Danach direkt Abpfiff und natürlich glückselige Fassungslosigkeit beim TeBe-Anhang und die Welle mit dem Team. Und gleichzeitig gemischte Gefühle bei so manchem: Soll man der Mannschaft nur aufgrund dieses doch etwas glücklichen Ausgleichstreffers diese desaströse erste Halbzeit wirklich verzeihen? Oder ist man ihr dankbar für eine Aufholjagd, die nach 45 Minuten wirklich niemand mehr für möglich gehalten hätte? Wir entscheiden uns mal für Zweiteres und hoffen, dass die gemeinsamen Glücksgefühle Energien für kommenden Sonntag freisetzen. Da nämlich tritt the one team in Berlin am Kreuzberg an, um den Klassenerhalt hoffentlich, hoffentlich endgültig unter Dach und Fach zu bringen. Ab zehn Uhr wird im Viktoriapark gemeinsam gefrühstückt und sich warmgefeiert – seid dabei!

Nachtrag eins: Am Samstag können die Sterne dafür sorgen, dass der derzeit verdammt starke TSV Rudow uns nicht mehr einholen kann. Wer lieber auf Nummer sicher geht und am Wochenende gleich zweifach was für den Klassenerhalt tun will: Hingehn! Wer dabei noch seine Wunschmusik hören will: Bescheid geben!

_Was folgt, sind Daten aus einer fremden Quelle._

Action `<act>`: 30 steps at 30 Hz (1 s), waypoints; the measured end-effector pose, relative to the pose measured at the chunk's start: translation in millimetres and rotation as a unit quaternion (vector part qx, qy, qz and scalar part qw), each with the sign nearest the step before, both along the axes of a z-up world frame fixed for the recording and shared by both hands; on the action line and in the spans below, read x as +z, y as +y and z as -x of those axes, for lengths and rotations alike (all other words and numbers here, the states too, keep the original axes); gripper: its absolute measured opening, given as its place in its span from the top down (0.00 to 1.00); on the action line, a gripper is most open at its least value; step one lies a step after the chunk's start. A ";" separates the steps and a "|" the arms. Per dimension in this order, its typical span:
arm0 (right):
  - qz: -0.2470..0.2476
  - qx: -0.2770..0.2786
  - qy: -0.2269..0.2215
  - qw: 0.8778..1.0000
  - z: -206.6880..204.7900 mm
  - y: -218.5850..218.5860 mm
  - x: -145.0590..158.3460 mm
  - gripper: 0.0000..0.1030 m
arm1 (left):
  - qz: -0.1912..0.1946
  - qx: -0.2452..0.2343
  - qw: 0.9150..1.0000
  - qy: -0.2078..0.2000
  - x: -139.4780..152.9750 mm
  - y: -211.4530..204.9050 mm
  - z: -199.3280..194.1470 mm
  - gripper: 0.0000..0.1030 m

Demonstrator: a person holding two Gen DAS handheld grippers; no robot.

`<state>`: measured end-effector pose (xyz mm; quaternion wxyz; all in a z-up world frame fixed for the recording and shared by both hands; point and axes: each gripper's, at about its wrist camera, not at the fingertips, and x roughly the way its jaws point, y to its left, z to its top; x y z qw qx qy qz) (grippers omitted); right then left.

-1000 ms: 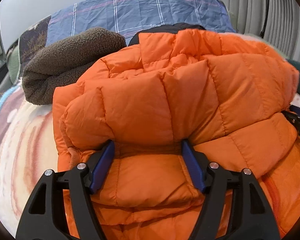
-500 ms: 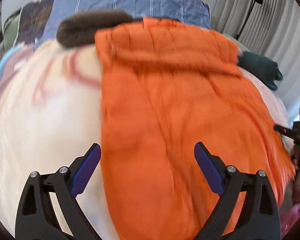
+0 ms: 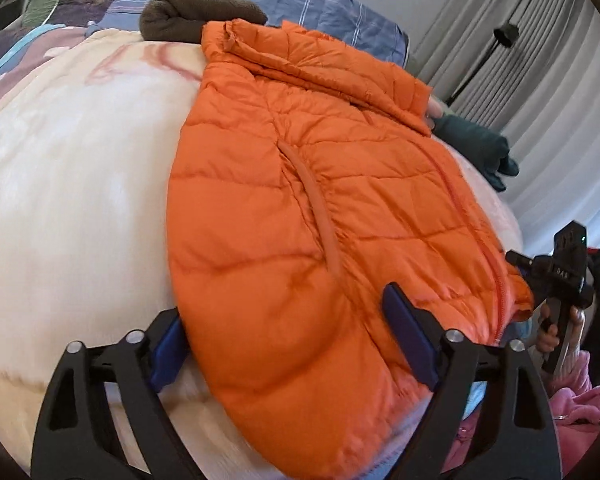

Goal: Fold large clothes

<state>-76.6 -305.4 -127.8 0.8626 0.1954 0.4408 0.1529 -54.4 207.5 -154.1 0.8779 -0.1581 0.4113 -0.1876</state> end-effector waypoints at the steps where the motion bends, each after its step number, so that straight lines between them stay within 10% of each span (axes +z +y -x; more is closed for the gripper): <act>1: -0.009 0.002 0.004 1.000 4.1 0.1 0.2 0.41 | 0.006 0.001 1.000 -0.001 0.2 0.5 3.2 0.21; 9: -0.102 0.018 0.009 0.995 -8.8 5.6 -2.5 0.53 | 0.019 -0.024 0.999 -0.011 2.2 -19.2 -10.9 0.28; 13: -0.062 0.041 -0.007 0.997 -1.6 18.9 11.1 0.55 | 0.023 -0.029 0.999 -0.014 7.9 -22.3 -11.9 0.66; 19: -0.052 0.028 -0.014 0.998 7.0 8.9 20.6 0.88 | 0.032 -0.011 0.999 -0.032 22.7 -9.3 -2.4 0.85; 30: -0.079 0.017 -0.217 0.973 46.2 -6.7 143.1 0.94 | 0.030 -0.014 0.977 -0.209 143.6 -8.7 45.6 0.90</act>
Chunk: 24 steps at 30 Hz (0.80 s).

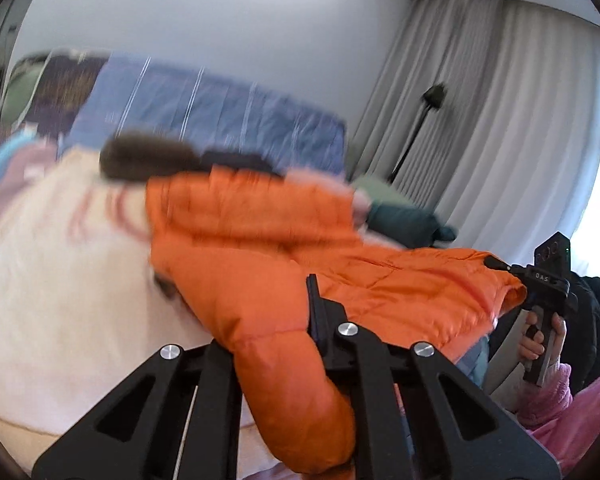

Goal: Fold large clothes

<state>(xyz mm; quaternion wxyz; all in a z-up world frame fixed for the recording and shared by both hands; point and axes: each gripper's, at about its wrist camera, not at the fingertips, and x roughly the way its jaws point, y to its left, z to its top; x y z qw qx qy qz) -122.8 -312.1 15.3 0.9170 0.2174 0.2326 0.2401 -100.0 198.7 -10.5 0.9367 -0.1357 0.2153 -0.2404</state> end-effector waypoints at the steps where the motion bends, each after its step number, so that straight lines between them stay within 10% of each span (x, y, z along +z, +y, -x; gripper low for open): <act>1: 0.000 0.006 -0.018 1.000 10.3 -0.9 12.6 0.94 | 0.000 0.000 1.000 -0.016 11.3 0.4 9.9 0.90; 8: 0.023 0.011 -0.083 0.996 44.3 1.9 51.1 0.86 | -0.023 0.007 0.996 -0.089 56.1 -5.1 55.1 0.84; 15: -0.014 -0.026 0.021 0.999 -27.7 -9.9 3.3 0.84 | -0.034 0.030 0.999 0.013 16.9 -9.5 -11.2 0.84; 24: 0.022 -0.056 0.046 0.997 -114.0 0.9 -11.0 0.84 | -0.048 0.039 0.996 0.064 2.8 -14.5 -98.1 0.84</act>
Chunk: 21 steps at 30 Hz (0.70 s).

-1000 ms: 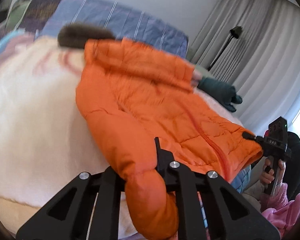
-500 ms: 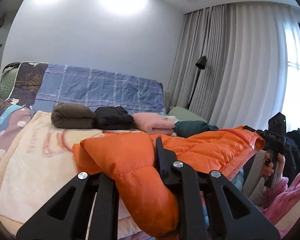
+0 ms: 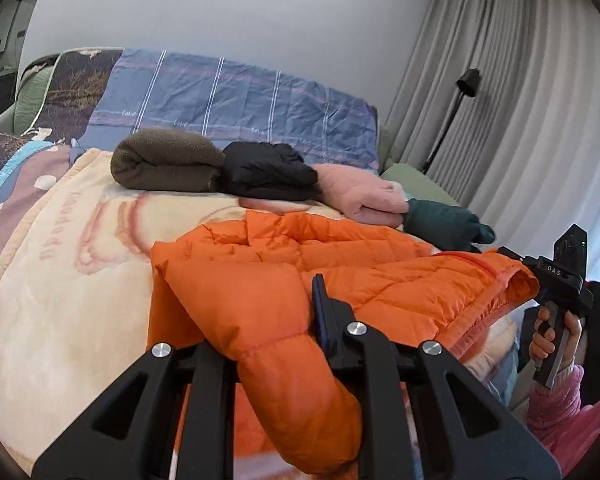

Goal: Fold large clothes

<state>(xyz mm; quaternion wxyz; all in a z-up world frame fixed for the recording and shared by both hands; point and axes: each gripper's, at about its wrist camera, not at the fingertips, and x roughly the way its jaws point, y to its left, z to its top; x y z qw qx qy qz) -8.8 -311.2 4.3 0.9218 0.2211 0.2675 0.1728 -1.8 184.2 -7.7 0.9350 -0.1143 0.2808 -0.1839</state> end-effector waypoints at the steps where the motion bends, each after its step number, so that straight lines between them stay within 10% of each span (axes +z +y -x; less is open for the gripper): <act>1: 0.003 -0.003 0.003 1.000 -7.5 1.7 -2.2 0.84 | -0.005 0.002 1.000 0.003 -0.2 -1.6 -11.9 0.83; 11: 0.061 -0.041 0.090 0.993 -133.4 5.7 -73.5 0.81 | 0.005 0.049 0.993 0.110 -78.0 4.3 -151.0 0.73; 21: 0.080 -0.026 0.091 0.992 -153.9 14.2 -95.7 0.77 | -0.015 0.041 0.995 0.095 -93.8 1.9 -159.6 0.71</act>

Nachtrag zwei: Wie die meisten schon mitbekommen haben, hatten wir zum Spiel gegen Stern 1900 nicht nur Besuch von den extrem coolen Fans des FC United of Manchester, sondern auch von bundesligalounge.com-Reportern. Ihre Eindrücke fassen sie in einem wirklich grandiosen Podcast zusammen. Unbedingt anhören!

Nachtrag drei: Auf diesem Weg auch noch tausend Dank für die tolle Gastfreundschaft des Makkabi Casinos gestern, die zum tollen Ausklang des Abends wesentlich beitrug. Makkabi chai!

Nachtrag vier: Bilder vom Onkel hinzugefügt! (Das Kuttenbild ganz oben ist übrigens von Skatja!)